> Source records
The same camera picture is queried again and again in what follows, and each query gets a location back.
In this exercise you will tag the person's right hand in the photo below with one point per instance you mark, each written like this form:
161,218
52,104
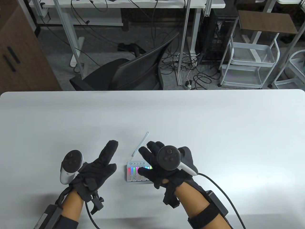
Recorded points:
151,157

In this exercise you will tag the black arm sleeve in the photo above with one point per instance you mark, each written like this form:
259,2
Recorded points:
68,224

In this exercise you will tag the person's left hand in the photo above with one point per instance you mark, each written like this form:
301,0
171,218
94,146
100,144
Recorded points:
96,171

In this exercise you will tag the black forearm sensor box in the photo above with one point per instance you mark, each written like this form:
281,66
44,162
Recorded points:
216,202

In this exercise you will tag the grey forearm sensor box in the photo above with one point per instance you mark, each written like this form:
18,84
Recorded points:
47,217

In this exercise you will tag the white and black controller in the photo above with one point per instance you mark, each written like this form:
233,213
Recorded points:
70,159
168,157

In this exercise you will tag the aluminium frame post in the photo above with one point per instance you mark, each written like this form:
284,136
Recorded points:
68,35
184,35
207,8

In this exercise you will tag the white toy piano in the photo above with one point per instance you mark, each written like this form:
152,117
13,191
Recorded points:
133,176

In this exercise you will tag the black office chair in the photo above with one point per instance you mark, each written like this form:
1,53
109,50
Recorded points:
133,74

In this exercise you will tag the person's left forearm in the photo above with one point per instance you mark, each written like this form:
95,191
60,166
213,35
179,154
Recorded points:
72,205

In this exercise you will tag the brown top side table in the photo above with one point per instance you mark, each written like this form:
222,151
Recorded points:
266,21

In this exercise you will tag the black computer tower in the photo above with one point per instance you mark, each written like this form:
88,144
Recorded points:
214,35

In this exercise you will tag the white metal utility cart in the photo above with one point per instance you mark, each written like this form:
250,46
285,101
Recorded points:
252,52
295,62

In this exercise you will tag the brown wooden cabinet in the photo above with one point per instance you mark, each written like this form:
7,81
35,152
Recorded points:
23,62

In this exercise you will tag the white background desk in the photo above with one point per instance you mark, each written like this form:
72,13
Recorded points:
143,3

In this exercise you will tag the person's right forearm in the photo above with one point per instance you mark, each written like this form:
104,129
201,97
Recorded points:
197,207

> About this exercise
All lines from the one that contains "In this exercise you will tag the white metal" through the end of the material are to be quoted exactly, with both ends included.

> Reply
In this exercise you will tag the white metal utility cart in the photo above with one point per instance you mark, each written like this form:
250,46
285,101
Recorded points:
252,52
295,62

In this exercise you will tag the brown wooden cabinet in the photo above with one point per instance you mark, each written like this form:
7,81
35,152
Recorded points:
23,62

In this exercise you will tag the white background desk in the photo above with one point per instance you mark, each written like this form:
72,13
Recorded points:
143,3

In this exercise you will tag the person's right forearm in the photo above with one point per instance you mark, each written like this form:
104,129
201,97
Recorded points:
197,207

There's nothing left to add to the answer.